The U.S. Federal Energy Regulatory Commission (FERC) alleged that BP violated the Natural Gas Act by manipulating the next-day gas market at Houston Ship Channel from mid-September through Nov. 30, 2008.
BP paid a civil penalty of $24,356,686 in December 2020 and disgorgement of unjust profits of $250,295 in January 2021 in the case. But the company paid those penalties under protest and appealed the case to the U.S. Court of Appeals for the Fifth Circuit, which remanded the matter back to FERC to reassess the civil penalty.
The settlement announced in the filing late on Friday resolves the case.

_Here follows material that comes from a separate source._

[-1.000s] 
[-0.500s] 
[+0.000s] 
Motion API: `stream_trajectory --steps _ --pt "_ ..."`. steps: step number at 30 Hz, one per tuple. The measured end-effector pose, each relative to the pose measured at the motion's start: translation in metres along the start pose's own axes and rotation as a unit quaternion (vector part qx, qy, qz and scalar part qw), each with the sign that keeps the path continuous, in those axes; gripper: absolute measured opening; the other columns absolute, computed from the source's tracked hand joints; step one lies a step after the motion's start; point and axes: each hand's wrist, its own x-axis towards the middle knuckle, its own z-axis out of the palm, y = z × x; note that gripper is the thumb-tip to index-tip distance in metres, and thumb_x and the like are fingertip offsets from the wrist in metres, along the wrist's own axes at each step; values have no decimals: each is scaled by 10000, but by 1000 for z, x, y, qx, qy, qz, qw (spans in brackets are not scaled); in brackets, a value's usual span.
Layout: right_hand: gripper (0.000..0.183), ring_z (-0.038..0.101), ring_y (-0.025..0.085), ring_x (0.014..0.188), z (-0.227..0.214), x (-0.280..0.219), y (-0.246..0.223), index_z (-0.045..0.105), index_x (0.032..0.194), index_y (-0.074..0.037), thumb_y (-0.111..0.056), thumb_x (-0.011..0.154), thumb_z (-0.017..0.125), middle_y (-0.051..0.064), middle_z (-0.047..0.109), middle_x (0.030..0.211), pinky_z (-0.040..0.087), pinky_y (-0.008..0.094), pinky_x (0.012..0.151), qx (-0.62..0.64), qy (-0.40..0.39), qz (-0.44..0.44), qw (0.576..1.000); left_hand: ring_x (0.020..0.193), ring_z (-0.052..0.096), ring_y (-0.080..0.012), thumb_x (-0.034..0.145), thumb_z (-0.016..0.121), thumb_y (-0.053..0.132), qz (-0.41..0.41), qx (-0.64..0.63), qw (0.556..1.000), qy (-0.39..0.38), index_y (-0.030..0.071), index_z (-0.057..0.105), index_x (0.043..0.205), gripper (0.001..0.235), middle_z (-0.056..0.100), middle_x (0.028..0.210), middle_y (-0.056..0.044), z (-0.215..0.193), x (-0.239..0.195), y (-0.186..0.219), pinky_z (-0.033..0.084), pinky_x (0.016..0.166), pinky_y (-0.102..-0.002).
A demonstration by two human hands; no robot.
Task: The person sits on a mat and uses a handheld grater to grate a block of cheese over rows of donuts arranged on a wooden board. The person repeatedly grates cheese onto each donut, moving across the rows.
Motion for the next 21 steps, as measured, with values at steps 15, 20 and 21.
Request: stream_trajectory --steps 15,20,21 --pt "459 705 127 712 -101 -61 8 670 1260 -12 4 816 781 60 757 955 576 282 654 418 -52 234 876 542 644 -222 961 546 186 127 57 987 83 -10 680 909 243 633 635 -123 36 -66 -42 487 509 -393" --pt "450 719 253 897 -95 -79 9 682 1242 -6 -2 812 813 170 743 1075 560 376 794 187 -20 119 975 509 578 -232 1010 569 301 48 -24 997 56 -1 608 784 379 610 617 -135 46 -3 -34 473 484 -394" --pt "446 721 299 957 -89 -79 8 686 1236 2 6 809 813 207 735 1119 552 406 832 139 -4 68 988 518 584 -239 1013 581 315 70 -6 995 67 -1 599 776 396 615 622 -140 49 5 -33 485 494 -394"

FERC said under the settlement BP will not seek return of the $250,295 of disgorgement it has paid.
The regulator also said its Office of Enforcement “will not object should BP choose to seek to reclaim the excess payment of $13,606,686 through a suit” in the U.S. Court of Federal Claims or any other forum of competent jurisdiction.
Officials at BP were not immediately available for comment.
The case related to actions by BP traders to take advantage of market dislocations around the time Hurricane Ike smashed into the Houston area in September 2008.
FERC’s Office of Enforcement alleged BP traders made uneconomic physical gas sales to suppress the Houston Ship Channel Gas Daily index and boost the value of BP’s financial position.